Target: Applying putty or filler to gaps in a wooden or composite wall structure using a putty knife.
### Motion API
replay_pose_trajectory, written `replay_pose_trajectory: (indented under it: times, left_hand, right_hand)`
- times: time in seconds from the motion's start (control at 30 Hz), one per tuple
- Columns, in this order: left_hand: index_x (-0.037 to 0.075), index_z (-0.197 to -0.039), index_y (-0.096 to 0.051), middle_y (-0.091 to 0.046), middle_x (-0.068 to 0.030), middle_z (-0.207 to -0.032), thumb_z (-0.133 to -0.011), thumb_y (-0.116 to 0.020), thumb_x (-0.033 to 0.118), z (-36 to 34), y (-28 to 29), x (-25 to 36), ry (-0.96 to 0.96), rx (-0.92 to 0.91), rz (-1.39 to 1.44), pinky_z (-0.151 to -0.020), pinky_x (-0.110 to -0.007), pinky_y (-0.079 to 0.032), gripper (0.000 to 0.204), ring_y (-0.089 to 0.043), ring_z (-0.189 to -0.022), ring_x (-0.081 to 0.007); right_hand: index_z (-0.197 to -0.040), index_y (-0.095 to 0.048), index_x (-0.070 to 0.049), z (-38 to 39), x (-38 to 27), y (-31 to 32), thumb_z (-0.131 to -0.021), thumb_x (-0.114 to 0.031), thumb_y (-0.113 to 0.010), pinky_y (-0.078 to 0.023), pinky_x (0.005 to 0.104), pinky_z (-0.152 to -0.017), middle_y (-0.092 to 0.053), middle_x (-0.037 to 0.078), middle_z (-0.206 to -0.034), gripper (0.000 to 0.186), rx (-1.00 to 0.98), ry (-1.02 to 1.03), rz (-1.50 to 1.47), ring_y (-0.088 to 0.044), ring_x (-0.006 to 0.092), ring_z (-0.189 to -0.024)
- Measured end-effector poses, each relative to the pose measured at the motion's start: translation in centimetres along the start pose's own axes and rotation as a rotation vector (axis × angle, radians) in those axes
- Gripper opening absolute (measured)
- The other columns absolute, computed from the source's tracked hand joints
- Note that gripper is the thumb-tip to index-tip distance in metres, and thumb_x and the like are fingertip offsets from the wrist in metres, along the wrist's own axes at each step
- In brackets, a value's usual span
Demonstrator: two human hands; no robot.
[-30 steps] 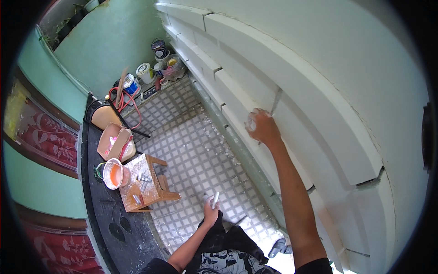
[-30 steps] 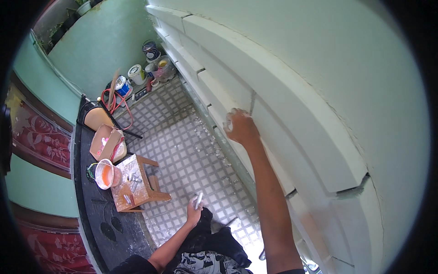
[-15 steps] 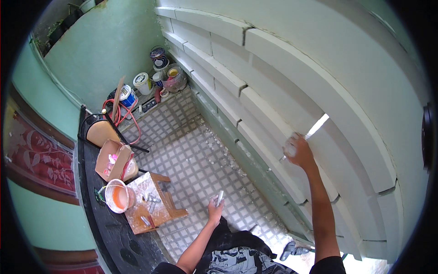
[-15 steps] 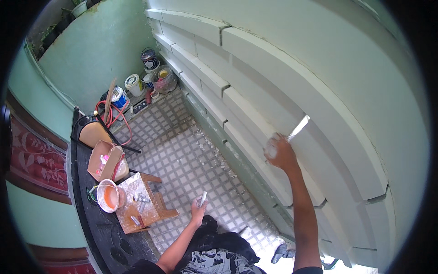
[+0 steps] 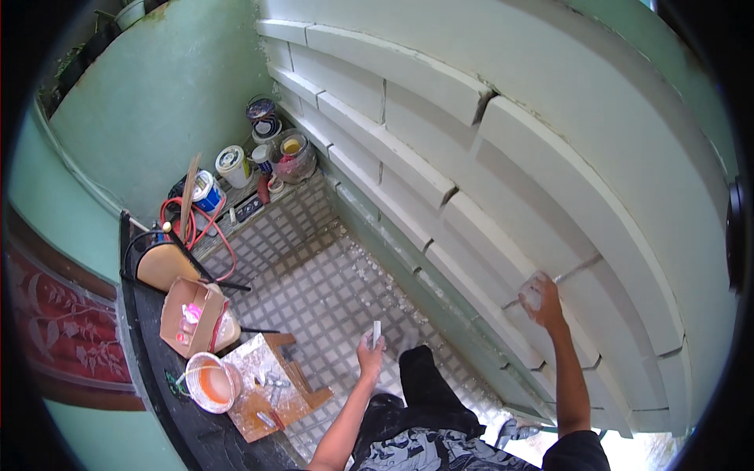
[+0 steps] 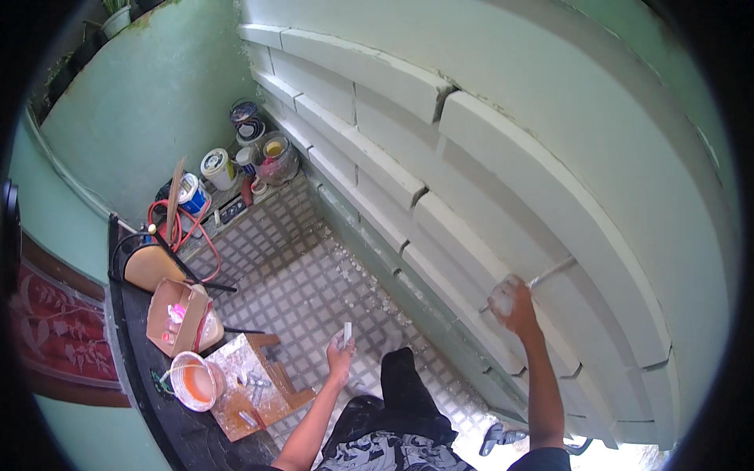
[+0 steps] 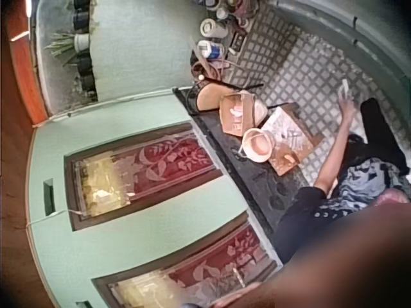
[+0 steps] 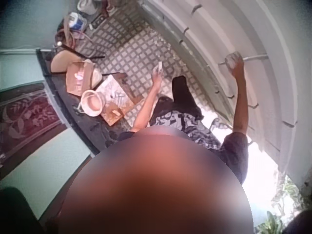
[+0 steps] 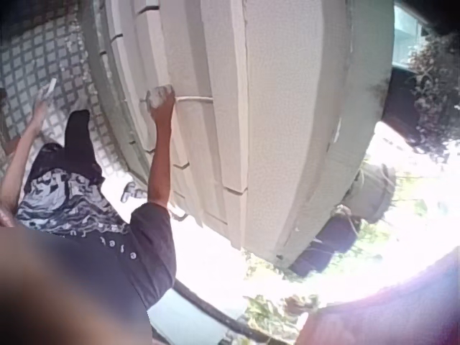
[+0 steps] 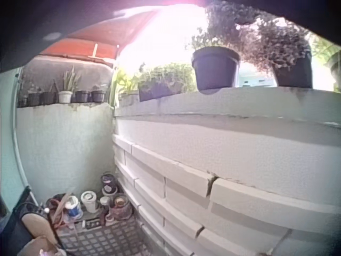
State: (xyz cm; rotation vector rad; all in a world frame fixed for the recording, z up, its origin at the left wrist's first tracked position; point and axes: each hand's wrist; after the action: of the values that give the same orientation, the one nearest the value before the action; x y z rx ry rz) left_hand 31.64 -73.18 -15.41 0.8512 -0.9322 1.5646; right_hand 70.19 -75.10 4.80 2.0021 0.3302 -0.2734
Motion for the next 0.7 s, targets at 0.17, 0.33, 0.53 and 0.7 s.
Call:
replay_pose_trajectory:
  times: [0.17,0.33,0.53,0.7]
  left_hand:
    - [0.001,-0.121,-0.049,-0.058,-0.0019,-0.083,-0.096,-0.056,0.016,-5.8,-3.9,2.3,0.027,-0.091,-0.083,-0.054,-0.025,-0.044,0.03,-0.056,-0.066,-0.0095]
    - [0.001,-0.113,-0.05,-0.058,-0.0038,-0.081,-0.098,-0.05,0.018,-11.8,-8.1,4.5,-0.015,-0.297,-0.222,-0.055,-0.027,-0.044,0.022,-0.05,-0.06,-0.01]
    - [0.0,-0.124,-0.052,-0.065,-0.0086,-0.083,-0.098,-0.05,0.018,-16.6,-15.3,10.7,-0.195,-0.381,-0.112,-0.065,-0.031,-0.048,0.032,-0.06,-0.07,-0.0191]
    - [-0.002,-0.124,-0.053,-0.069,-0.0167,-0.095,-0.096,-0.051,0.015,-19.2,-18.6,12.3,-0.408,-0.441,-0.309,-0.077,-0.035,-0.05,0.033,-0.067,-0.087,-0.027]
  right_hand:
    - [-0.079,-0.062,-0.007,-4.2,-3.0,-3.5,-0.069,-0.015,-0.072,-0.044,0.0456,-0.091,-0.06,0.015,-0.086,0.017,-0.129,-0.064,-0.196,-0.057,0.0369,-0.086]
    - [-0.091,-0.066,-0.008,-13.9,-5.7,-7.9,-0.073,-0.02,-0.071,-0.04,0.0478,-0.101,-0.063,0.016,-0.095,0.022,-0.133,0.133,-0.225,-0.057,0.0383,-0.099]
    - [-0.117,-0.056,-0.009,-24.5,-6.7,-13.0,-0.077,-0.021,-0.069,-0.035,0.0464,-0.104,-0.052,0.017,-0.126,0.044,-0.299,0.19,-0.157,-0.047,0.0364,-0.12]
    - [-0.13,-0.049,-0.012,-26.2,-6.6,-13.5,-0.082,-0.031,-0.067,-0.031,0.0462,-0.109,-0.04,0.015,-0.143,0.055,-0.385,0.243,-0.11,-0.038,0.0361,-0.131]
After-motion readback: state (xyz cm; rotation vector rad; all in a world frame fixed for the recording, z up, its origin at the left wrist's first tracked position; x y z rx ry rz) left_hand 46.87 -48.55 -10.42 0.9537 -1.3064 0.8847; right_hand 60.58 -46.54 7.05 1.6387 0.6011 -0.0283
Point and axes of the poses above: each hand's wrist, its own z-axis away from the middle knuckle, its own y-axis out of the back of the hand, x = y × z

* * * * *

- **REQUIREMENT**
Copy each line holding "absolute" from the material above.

- **RESULT**
- Gripper opening absolute (measured)
- The other columns absolute, computed from the source's tracked hand joints

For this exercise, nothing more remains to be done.